* **Exercise**: Please reproduce all the records exactly while leaving out their pictures.

* **Supplied material**:
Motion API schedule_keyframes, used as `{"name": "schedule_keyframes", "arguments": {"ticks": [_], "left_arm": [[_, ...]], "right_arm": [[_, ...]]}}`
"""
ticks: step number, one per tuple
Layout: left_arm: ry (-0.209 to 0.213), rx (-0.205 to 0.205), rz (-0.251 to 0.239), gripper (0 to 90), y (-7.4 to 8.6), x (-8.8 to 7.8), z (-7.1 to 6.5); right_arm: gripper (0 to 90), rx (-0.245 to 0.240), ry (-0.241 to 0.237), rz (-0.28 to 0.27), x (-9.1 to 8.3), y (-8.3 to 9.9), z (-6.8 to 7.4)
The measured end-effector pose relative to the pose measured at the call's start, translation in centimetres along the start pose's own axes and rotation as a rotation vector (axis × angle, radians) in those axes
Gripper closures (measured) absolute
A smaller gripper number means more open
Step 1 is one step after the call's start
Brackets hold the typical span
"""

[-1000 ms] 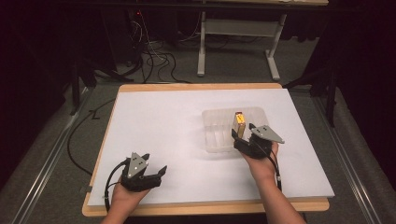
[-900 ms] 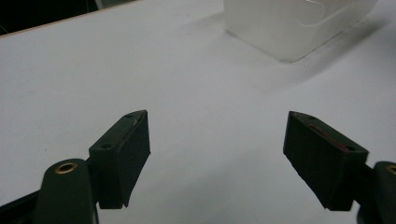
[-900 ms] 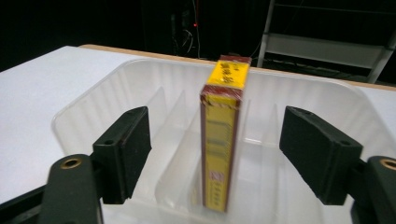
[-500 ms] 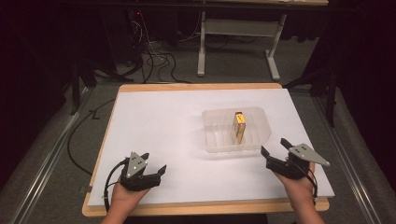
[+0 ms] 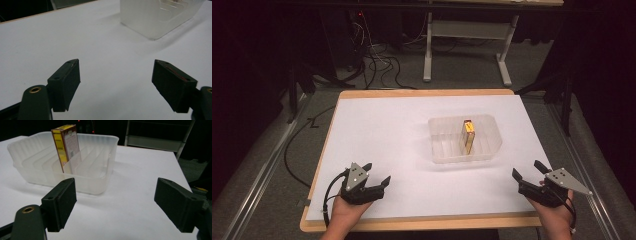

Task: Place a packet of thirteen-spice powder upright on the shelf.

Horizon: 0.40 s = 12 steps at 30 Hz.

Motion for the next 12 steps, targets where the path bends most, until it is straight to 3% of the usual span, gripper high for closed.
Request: {"name": "schedule_keyframes", "arguments": {"ticks": [5, 12], "left_arm": [[0.001, -0.01, 0.001, 23.1, 0.02, 0.09, 0.08], [0.0, -0.007, -0.003, 23.1, -0.04, -0.14, 0.1]], "right_arm": [[18.2, -0.015, -0.013, 0.026, 0.71, 0.24, 0.29], [18.2, 0.002, -0.004, 0.029, 0.69, 0.37, 0.21]]}}
Point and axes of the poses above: each handheld gripper's, and its own axes: x roughly forward along the jaws, y roughly out of its underside, z roughly to its left, the point moved 3 cm from there along x, roughly forward along the jaws, and after that the axes turned 14 degrees about -y, right-handed, at the moved point
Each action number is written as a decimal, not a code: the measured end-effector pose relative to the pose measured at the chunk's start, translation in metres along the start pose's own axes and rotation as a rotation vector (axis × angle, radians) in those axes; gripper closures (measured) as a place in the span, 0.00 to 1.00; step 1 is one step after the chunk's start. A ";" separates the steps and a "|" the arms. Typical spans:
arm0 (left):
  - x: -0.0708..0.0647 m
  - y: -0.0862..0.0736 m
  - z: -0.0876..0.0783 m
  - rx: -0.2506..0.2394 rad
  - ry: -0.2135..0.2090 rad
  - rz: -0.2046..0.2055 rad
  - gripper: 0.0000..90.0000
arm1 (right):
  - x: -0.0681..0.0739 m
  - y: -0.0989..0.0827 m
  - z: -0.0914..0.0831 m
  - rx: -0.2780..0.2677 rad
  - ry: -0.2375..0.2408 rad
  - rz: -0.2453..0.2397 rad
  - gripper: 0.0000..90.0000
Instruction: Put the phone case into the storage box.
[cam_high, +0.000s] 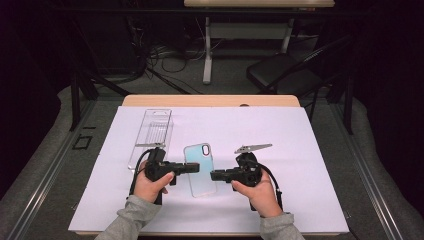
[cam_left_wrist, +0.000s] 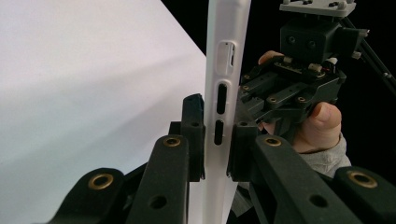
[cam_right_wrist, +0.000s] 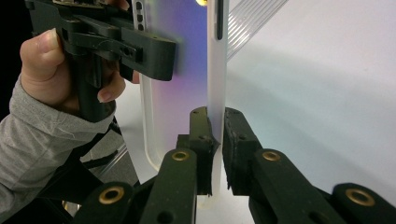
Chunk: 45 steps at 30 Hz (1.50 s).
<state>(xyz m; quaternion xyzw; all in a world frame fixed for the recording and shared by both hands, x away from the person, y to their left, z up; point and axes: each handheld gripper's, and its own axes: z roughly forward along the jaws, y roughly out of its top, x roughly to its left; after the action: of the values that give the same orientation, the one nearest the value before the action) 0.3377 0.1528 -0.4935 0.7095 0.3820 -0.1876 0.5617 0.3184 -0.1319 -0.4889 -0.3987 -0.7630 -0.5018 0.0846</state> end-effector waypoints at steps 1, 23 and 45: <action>0.000 0.000 0.000 -0.001 0.000 -0.001 0.90 | 0.000 0.000 0.000 0.002 -0.003 -0.001 0.93; 0.000 0.001 -0.001 -0.015 0.012 0.009 0.83 | 0.001 0.000 -0.001 0.000 -0.025 0.003 0.93; -0.001 0.003 -0.004 -0.021 0.050 0.028 0.69 | -0.007 0.000 -0.007 -0.025 -0.071 0.013 0.93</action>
<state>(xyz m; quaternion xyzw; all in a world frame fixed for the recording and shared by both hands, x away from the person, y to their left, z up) 0.3390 0.1565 -0.4897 0.7132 0.3881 -0.1579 0.5619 0.3217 -0.1415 -0.4891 -0.4222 -0.7565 -0.4963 0.0559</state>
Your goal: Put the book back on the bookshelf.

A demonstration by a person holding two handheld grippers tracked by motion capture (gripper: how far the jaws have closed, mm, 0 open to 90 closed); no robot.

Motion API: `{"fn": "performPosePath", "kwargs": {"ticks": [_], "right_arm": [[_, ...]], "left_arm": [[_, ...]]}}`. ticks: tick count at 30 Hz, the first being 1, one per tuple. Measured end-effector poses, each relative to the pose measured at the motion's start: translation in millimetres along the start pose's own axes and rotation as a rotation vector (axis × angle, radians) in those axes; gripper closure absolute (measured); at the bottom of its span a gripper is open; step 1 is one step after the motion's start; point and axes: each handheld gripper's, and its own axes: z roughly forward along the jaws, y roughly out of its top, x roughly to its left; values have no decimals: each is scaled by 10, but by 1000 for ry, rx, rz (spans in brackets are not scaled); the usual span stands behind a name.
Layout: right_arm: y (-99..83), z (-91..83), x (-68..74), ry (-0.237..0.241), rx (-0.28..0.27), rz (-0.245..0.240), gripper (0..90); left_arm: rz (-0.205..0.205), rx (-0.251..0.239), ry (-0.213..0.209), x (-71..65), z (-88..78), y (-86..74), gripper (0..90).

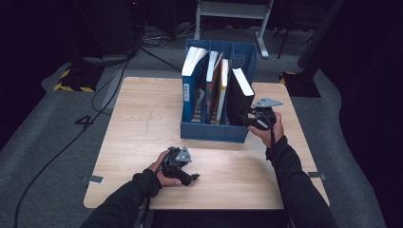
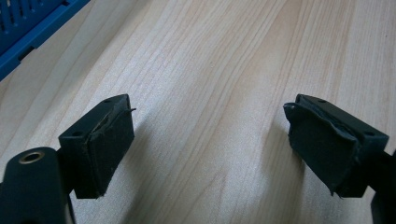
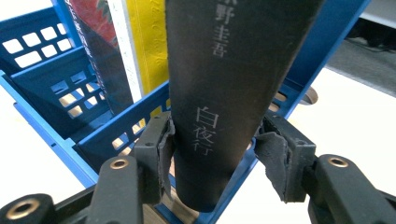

* **Task response**:
Motion API schedule_keyframes, used as `{"name": "schedule_keyframes", "arguments": {"ticks": [_], "left_arm": [[_, ...]], "right_arm": [[_, ...]]}}`
"""
ticks: step number, one per tuple
Layout: left_arm: ry (-0.209 to 0.213), rx (-0.205 to 0.205), rz (-0.251 to 0.239), gripper (0 to 90), y (-7.4 to 8.6), x (-8.8 to 7.8), z (-7.1 to 6.5); right_arm: gripper (0 to 90), rx (-0.245 to 0.240), ry (-0.241 to 0.237), rz (-0.28 to 0.27), x (-9.1 to 8.3), y (-8.3 to 9.9), z (-6.8 to 7.4)
The measured end-effector pose relative to the pose measured at the call's start, translation in centimetres along the start pose's own axes and rotation as a rotation vector (axis × angle, radians) in those axes
Gripper closures (measured) absolute
A smaller gripper number means more open
Step 1 is one step after the call's start
Brackets hold the typical span
"""

[-1000 ms] 
[-900 ms] 
[-900 ms] 
[-500 ms] 
[+0 ms] 

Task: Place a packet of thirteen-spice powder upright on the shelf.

Horizon: 0.40 s = 12 steps at 30 Hz.

Motion for the next 12 steps, targets where the path bends most, until it is straight to 3% of the usual span, gripper high for closed.
Request: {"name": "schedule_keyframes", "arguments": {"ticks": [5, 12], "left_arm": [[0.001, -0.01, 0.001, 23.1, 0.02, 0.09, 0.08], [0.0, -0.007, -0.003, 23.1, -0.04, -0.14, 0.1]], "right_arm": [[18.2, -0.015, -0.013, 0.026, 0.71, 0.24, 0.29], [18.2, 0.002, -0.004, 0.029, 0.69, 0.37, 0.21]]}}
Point and axes of the poses above: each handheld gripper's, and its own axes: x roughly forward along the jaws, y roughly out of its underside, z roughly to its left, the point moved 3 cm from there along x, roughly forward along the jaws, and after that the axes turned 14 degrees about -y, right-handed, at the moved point
Each action number is written as a decimal, not a code: the measured end-effector pose relative to the pose measured at the chunk's start, translation in metres along the start pose's own axes and rotation as a rotation vector (axis × angle, radians) in those axes; gripper closures (measured) as a place in the span, 0.00 to 1.00; step 1 is one step after the chunk's start. A ";" separates the steps and a "|" the arms. Typical spans:
arm0 (left):
  - x: -0.0708..0.0647 m
  - y: -0.0862..0.0736 m
  - z: -0.0876..0.0783 m
  - rx: -0.2506..0.2394 rad
  - ry: -0.2135..0.2090 rad
  - rz: -0.2046..0.2055 rad
  - gripper: 0.0000..90.0000
arm1 (right):
  - x: -0.0681..0.0739 m
  - y: -0.0989..0.0827 m
  - z: -0.0914..0.0831 m
  - rx: -0.2780..0.2677 rad
  - ry: -0.2375..0.2408 rad
  - rz: -0.2453..0.2397 rad
  - gripper: 0.0000..90.0000
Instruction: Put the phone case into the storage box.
[cam_high, +0.000s] 
[cam_left_wrist, +0.000s] 
[cam_right_wrist, +0.000s] 
Chunk: 45 steps at 30 Hz (1.50 s).
<state>(xyz m; quaternion xyzw; all in a world frame fixed for the recording and shared by both hands, x away from the person, y to their left, z up; point and axes: each handheld gripper's, and its own axes: z roughly forward along the jaws, y roughly out of its top, x roughly to its left; after the action: of the values that give the same orientation, the one nearest the value before the action) 0.3377 0.1528 -0.4935 0.7095 0.3820 -0.1876 0.5617 0.3184 -0.1319 -0.4889 -0.3987 -0.7630 -0.5018 0.0846</state> end-effector waypoints at steps 1, 23 and 45: <action>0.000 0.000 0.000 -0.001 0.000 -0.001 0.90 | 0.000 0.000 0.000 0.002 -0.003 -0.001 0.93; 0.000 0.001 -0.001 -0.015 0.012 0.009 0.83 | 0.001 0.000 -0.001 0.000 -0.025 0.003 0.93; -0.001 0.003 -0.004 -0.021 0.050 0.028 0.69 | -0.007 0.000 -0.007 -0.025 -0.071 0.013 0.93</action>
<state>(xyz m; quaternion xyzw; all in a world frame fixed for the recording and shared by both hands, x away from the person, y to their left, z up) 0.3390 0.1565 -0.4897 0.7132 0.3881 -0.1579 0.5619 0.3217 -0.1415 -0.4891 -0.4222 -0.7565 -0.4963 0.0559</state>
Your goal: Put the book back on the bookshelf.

A demonstration by a person holding two handheld grippers tracked by motion capture (gripper: how far the jaws have closed, mm, 0 open to 90 closed); no robot.

Motion API: `{"fn": "performPosePath", "kwargs": {"ticks": [_], "right_arm": [[_, ...]], "left_arm": [[_, ...]]}}`. ticks: tick count at 30 Hz, the first being 1, one per tuple. Measured end-effector poses, each relative to the pose measured at the motion's start: translation in millimetres along the start pose's own axes and rotation as a rotation vector (axis × angle, radians) in those axes; gripper closure absolute (measured); at the bottom of its span a gripper is open; step 1 is one step after the motion's start; point and axes: each handheld gripper's, and its own axes: z roughly forward along the jaws, y roughly out of its top, x roughly to its left; values have no decimals: each is scaled by 10, but by 1000 for ry, rx, rz (spans in brackets are not scaled); the usual span stands behind a name.
Layout: right_arm: y (-99..83), z (-91..83), x (-68..74), ry (-0.237..0.241), rx (-0.28..0.27), rz (-0.245..0.240), gripper (0..90); left_arm: rz (-0.205..0.205), rx (-0.251..0.239), ry (-0.213..0.209), x (-71..65), z (-88..78), y (-86..74), gripper (0..90).

This exercise requires no additional output.